▸ Exercise:
Here is the task for the listing below: output exactly the lines from the one containing "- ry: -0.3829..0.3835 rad" through the one containing "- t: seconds", and leave out the pictures.

▸ Data:

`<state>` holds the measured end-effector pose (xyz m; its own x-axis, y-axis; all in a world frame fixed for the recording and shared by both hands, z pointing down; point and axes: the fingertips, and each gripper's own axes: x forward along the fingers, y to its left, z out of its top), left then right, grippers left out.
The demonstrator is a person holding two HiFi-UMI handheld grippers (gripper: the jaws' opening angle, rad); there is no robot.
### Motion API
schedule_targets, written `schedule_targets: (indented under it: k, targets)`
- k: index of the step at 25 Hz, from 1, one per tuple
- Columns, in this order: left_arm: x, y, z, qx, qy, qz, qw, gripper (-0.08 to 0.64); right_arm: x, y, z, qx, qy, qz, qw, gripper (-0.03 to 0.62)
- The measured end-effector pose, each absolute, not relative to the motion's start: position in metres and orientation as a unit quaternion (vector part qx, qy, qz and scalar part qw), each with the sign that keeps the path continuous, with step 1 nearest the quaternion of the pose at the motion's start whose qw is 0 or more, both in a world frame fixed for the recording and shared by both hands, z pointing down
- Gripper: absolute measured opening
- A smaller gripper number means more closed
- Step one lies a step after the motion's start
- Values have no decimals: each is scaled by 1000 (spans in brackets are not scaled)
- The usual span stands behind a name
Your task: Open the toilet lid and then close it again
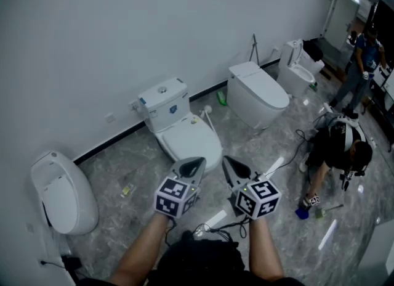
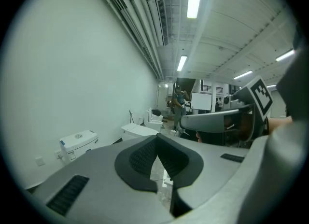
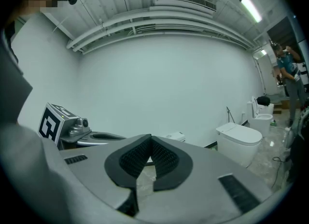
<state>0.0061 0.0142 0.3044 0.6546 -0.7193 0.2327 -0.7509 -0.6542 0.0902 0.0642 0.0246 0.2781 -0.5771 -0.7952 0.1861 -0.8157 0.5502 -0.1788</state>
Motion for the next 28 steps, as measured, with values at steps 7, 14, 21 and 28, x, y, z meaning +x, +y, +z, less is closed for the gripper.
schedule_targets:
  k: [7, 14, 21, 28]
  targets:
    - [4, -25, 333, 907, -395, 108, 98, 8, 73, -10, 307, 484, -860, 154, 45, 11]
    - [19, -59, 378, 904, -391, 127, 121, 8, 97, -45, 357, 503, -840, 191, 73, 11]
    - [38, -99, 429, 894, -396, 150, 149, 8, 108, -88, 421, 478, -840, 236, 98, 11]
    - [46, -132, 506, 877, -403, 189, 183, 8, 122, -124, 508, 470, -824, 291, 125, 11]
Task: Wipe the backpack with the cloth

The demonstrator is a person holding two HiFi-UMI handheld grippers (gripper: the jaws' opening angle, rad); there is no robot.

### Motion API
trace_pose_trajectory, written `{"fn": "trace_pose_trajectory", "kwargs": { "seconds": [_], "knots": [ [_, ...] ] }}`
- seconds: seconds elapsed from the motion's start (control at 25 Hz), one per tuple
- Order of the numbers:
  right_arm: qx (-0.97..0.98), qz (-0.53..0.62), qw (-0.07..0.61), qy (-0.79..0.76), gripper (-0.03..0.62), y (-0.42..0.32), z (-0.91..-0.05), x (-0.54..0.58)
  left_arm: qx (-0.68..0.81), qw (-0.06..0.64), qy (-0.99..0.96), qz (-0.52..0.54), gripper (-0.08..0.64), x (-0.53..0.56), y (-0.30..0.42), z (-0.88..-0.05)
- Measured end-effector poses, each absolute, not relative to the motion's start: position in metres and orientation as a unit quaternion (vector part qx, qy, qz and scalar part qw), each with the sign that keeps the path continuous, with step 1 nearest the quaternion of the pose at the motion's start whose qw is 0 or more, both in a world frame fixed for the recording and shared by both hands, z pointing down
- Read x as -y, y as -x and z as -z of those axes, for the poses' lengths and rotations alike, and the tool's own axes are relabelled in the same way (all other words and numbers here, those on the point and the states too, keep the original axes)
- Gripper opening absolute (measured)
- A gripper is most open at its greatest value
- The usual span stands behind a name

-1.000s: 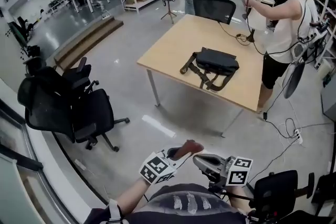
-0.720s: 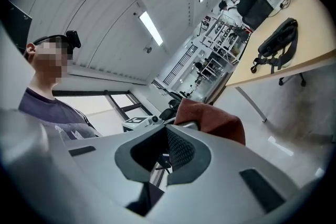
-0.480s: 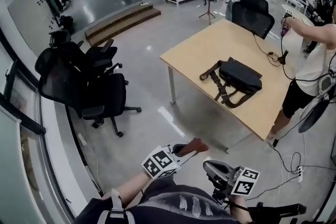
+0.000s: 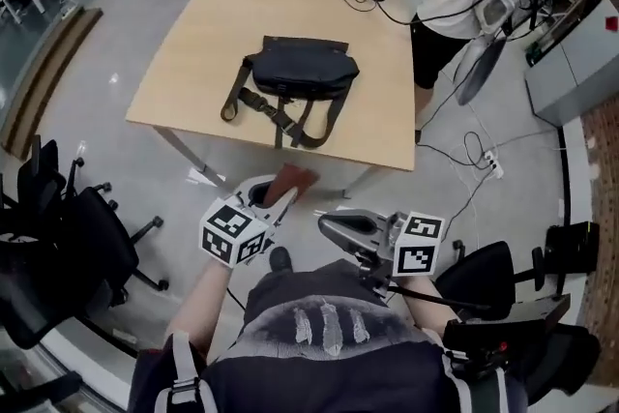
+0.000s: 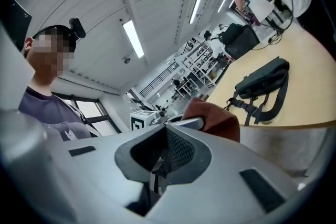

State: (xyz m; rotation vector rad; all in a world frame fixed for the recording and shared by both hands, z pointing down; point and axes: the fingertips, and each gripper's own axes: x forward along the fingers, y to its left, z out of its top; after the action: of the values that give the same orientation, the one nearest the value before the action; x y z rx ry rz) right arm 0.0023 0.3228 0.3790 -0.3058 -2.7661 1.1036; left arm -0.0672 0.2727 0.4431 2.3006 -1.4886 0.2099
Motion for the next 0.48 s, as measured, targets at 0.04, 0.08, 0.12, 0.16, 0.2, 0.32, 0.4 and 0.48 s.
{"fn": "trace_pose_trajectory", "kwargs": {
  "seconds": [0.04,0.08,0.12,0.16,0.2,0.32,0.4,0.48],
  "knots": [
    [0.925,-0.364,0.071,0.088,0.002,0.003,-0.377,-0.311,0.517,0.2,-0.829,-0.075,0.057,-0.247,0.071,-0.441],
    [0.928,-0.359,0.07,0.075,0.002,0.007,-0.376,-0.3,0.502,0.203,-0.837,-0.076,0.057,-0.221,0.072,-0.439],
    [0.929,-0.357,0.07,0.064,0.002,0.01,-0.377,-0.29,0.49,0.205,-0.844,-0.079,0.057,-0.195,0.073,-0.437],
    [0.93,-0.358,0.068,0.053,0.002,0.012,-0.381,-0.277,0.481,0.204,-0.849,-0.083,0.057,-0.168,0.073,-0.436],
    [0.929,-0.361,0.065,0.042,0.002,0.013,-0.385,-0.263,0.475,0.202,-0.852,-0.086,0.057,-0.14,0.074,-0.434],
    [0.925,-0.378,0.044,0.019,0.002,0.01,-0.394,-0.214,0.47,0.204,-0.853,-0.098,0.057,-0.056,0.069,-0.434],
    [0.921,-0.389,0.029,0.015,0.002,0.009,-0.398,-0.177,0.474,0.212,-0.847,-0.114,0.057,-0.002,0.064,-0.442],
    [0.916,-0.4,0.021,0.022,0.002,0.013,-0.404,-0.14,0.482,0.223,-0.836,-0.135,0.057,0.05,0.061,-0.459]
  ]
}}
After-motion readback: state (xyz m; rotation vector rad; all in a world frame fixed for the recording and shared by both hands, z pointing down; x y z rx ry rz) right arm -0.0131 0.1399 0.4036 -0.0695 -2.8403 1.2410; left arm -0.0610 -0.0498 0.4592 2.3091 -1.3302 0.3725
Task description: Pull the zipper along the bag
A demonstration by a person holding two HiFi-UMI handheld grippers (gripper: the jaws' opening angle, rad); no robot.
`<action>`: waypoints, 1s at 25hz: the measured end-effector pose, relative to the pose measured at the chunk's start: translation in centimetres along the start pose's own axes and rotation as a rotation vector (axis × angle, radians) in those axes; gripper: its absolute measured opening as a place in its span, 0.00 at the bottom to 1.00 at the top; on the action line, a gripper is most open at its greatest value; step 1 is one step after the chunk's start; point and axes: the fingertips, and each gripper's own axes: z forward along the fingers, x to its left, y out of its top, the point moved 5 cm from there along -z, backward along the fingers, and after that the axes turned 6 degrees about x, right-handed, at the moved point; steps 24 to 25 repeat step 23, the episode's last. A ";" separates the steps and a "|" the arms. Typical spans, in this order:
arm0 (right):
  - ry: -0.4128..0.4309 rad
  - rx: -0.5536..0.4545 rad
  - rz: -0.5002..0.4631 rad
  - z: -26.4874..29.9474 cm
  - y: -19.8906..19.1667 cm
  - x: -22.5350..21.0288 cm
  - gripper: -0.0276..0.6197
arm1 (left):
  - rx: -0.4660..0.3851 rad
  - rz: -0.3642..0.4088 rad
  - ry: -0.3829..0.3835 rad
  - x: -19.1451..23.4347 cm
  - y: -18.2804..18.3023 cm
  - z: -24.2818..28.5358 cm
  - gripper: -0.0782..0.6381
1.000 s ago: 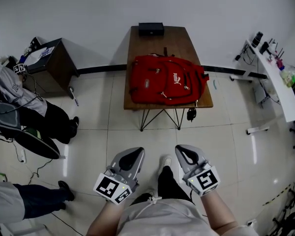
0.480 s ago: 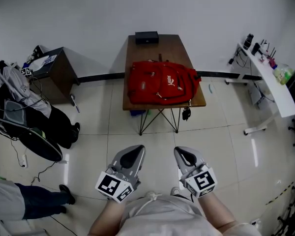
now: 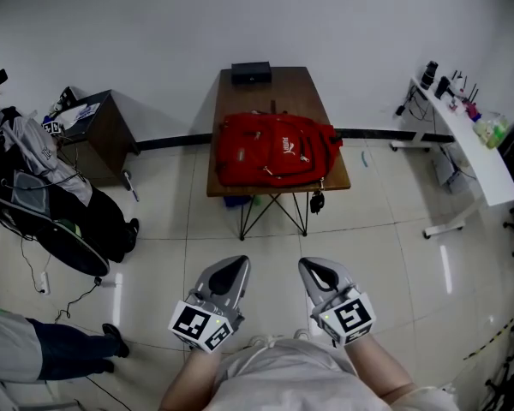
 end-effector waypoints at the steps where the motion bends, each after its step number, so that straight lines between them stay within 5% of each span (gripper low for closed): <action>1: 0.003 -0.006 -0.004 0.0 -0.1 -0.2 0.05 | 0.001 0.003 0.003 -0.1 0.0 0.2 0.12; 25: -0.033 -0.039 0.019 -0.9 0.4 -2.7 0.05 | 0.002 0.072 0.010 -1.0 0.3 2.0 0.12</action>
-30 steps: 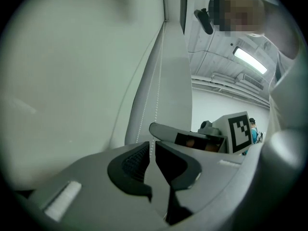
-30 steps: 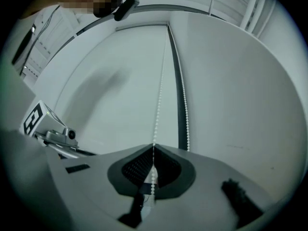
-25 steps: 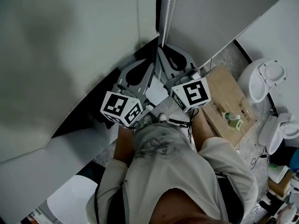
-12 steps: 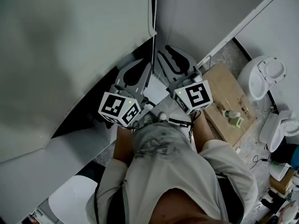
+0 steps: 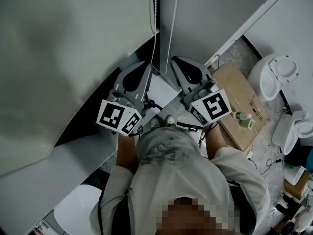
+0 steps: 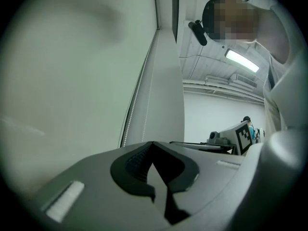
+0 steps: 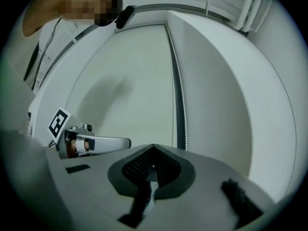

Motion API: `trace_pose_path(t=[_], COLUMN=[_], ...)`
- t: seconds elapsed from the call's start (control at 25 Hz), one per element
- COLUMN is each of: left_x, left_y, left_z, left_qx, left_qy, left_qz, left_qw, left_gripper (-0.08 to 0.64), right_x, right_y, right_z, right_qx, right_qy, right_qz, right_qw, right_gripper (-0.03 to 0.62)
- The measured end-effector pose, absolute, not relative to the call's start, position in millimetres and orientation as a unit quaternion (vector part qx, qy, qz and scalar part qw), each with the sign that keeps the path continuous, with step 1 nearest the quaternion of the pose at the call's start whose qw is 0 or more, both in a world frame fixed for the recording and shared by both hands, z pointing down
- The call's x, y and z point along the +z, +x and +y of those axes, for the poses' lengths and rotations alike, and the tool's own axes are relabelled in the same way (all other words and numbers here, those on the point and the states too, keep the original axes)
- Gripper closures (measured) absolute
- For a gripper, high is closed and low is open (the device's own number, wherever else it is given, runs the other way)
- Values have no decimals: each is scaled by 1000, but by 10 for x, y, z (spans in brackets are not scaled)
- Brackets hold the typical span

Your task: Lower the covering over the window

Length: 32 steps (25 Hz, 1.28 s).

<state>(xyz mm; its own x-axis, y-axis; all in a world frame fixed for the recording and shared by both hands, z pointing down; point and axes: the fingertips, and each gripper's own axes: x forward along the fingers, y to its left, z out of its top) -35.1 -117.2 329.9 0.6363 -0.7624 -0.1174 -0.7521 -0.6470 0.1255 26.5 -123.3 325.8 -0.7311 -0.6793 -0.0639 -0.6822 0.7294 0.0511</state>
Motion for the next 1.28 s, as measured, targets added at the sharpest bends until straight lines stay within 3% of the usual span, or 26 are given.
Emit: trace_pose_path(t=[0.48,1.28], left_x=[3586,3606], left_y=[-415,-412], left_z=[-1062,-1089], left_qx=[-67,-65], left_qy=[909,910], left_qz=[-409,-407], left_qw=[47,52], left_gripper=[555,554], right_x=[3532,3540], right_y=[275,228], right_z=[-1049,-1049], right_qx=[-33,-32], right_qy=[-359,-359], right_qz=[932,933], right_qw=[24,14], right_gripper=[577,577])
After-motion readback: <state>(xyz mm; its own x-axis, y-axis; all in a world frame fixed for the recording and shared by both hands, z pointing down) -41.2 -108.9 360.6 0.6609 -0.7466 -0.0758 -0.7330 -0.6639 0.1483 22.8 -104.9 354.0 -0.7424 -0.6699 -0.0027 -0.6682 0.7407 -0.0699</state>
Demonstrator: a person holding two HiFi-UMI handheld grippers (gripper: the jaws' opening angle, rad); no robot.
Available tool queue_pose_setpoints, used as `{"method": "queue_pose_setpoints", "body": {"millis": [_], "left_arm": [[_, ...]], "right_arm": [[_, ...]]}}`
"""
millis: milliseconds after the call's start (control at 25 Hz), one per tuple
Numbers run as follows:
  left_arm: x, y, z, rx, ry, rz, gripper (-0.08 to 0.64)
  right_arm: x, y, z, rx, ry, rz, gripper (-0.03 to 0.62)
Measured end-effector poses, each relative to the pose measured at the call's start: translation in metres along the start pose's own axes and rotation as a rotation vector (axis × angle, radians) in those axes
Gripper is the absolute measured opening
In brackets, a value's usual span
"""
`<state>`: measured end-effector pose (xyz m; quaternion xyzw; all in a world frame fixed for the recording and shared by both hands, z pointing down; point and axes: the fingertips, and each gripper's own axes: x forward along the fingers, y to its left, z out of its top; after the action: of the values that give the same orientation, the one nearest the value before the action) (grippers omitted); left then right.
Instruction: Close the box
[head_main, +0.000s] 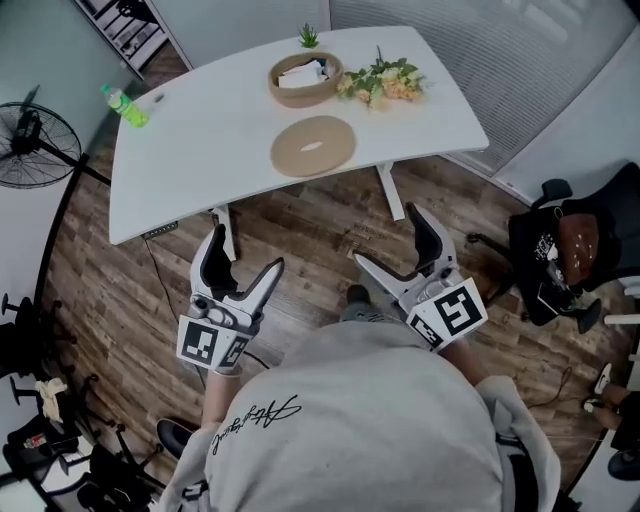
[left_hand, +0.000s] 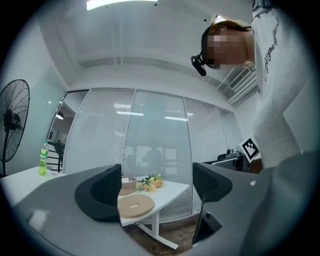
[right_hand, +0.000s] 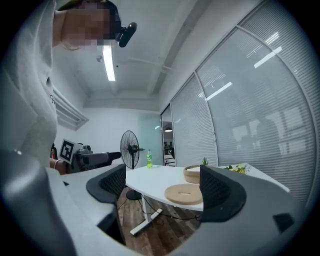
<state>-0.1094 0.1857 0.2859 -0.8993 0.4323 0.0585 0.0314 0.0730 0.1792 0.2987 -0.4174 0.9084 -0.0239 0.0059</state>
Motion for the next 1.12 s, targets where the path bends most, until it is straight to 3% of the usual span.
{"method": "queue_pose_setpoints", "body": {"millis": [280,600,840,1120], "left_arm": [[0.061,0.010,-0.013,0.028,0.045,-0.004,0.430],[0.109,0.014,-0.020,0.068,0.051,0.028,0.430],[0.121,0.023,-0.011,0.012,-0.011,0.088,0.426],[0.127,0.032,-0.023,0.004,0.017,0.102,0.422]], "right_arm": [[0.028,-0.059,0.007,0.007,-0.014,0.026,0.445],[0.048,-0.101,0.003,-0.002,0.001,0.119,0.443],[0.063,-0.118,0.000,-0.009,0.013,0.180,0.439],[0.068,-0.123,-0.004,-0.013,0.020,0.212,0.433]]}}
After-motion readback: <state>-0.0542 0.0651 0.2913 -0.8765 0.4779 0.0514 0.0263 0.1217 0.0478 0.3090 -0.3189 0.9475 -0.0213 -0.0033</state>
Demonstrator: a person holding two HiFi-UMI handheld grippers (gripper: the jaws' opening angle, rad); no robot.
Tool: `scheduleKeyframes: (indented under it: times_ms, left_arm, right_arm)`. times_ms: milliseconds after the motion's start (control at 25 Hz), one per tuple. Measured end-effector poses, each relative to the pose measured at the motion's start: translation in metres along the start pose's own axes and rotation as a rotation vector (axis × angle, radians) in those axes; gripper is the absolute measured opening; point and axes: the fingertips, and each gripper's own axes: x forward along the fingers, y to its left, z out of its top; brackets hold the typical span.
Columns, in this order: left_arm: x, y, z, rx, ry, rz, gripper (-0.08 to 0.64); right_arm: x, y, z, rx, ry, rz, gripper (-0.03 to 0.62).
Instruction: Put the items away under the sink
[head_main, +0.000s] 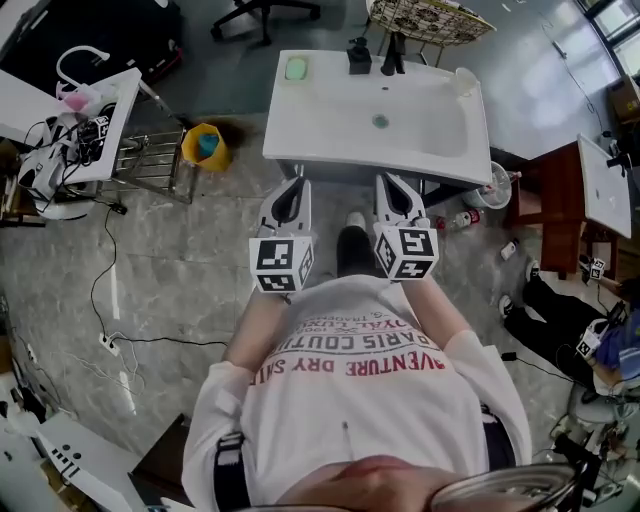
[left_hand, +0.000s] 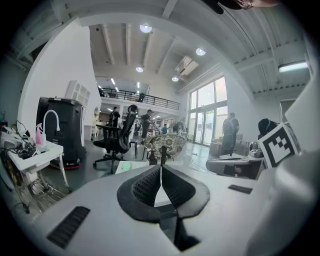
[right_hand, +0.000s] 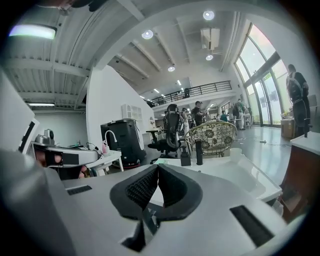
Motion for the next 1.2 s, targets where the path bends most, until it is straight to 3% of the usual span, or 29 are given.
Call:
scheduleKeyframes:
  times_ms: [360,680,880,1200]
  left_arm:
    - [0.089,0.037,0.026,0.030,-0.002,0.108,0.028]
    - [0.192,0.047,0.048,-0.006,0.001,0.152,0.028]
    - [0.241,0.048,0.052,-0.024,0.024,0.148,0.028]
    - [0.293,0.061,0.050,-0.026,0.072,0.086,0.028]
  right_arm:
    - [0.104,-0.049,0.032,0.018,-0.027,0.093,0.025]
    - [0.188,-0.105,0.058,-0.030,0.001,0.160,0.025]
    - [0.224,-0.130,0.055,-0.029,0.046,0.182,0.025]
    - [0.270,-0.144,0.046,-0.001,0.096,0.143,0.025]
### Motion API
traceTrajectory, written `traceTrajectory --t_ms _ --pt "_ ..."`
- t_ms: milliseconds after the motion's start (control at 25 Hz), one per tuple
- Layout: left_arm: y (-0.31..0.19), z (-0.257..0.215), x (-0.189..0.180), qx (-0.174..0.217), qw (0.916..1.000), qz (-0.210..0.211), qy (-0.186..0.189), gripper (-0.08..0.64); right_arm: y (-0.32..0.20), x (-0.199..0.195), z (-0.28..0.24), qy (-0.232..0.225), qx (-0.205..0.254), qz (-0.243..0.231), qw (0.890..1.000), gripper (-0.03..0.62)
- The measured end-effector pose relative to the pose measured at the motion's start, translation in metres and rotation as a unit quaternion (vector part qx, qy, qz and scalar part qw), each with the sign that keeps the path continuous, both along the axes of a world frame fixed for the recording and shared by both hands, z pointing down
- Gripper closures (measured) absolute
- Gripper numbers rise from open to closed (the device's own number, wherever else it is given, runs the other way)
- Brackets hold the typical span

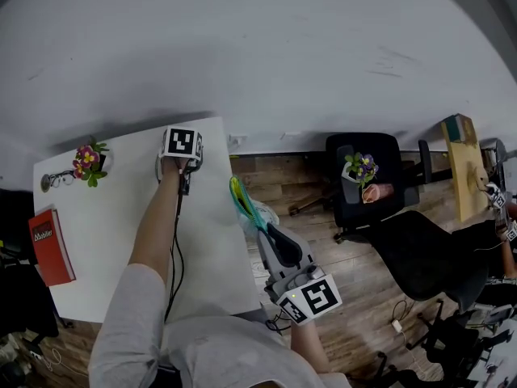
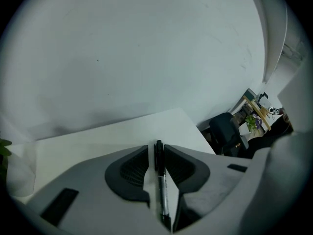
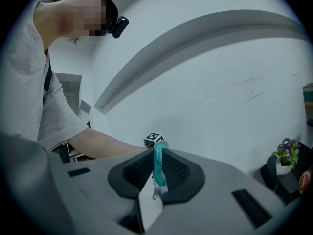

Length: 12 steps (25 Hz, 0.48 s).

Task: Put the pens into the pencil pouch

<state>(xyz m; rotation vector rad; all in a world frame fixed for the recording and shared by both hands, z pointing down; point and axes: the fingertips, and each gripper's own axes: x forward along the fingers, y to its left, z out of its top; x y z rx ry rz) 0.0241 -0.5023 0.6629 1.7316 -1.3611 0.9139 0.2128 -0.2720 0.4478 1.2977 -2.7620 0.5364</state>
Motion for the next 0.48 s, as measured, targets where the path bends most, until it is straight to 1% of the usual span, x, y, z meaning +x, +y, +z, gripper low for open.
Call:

▸ Task response:
  - ry: -0.3829..0.3835 rad
  - x: -19.1451..23.4347 cm
  - y: -18.2804..18.3023 cm
  - z: -24.2818..28.5358 cm
  - gripper: -0.0782..0.6381
1.000 s ago: 
0.480 s ago: 
now: 
 end-effector waypoints at the steps where the motion bends, each after its step number, so that straight lines between them stay within 5% of each span (gripper low for closed): <action>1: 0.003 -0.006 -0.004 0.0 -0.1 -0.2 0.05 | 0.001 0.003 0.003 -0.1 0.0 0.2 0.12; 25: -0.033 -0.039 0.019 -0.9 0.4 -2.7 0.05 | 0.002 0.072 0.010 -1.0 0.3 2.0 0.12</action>
-30 steps: 
-30 steps: 
-25 steps: 
-12 steps: 
+0 steps: 
+0 steps: 
+0 steps: 

Motion API: `trace_pose_path(t=[_], COLUMN=[_], ...)`
- t: seconds elapsed from the call's start (control at 25 Hz), one per element

The response is finished.